ハイデルベルク大学図書館(University Library Heidelberg)
ハイデルベルク大学図書館は、1386年(17世紀)から歴史のあるドイツ最古の大学図書館です。
現在の建物は1905年に完成したユーゲント・シュティール様式です。
外観は赤レンガ色の重厚な趣ですが、内観は白の大理石を基調としており、内外で異なるイメージですが、どちらも見ごたえあります。
図書館には320万冊の資料が保管されており、一般に公開されています。
ハンブルク大学図書館(Hamburg University Library)
ハンブルク大学図書館は、ドイツ研究財団の一環として、世界中から珍しい原稿を収集しています。
外観は、ヨーロッパの古い家のような非常に親しみやすい印象ですが、内観は、よくある図書館の雰囲気と、特徴的なデザインの部屋に分かれる印象です。
もっとも特徴的なのが中央の閲覧室(トップ画像)で、ここには、ハンブルク大学のためのアーカイブとハンブルク住民のための学術情報資源を所有しています。

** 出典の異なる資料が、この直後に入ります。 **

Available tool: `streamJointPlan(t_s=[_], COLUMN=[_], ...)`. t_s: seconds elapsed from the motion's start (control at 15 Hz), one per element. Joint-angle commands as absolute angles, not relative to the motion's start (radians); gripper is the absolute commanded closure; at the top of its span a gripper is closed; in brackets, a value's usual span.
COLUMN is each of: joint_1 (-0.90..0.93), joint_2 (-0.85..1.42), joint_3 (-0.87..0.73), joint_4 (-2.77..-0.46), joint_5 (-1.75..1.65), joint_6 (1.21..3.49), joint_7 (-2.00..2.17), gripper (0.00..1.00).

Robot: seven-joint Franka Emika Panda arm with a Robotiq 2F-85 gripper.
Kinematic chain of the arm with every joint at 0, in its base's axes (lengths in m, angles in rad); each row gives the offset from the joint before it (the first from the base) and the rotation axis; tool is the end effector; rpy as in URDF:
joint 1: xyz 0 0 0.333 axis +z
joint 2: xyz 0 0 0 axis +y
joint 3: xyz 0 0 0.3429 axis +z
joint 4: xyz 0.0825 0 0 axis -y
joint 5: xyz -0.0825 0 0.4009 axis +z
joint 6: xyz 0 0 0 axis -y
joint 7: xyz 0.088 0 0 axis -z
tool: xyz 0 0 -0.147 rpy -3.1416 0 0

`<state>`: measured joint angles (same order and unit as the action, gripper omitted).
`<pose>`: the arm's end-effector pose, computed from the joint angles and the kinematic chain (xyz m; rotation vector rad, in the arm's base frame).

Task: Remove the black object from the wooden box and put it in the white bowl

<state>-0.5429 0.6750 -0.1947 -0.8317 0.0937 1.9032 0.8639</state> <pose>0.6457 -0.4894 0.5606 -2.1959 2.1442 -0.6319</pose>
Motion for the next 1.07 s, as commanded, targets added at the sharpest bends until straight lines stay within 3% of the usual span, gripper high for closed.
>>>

ヘルツォークアウグスト公立図書館(Herzog August Library)
ニーダーザクセン州のヴォルフェンビュッテルにあるヘルツォークアウグスト図書館は、ビブリオテカオーガスタ(Bibliotheca Augusta)とも呼ばれ、中世および近世ヨーロッパからのコレクションの国際的重要性を誇る図書館です。
ニーダーザクセン州科学文化省が運営しています。
ザクセンのヴォルフェンビュッテルにあるヘルツォークアウグスト図書館は、ビブリオテカオーガスタとしても知られ、古代のルーツを持つ図書館です。
内観の書架も壮観です。
ジェイコブ&ウィルヘルム・グリム・ツェントルム フンボルト大学図書館(Jacob und Wilhelm Grimm Zentrum, Humboldt Universität zu Berlin)
2009年にフンボルト大学のメインキャンパスから徒歩5分の場所に開館したグリム・ツェントルムは、フンベルト大学ベルリンの主要図書館です。
建築家マックス・ダドラーによって実現されたこの図書館は、20,296平方メートルの巨大なスペースに250万冊の資料を所蔵しています。
この巨大な音楽ホールのようなメイン閲覧室は、図書館としては他に類を見ない存在感のある図書館の人気スポットです。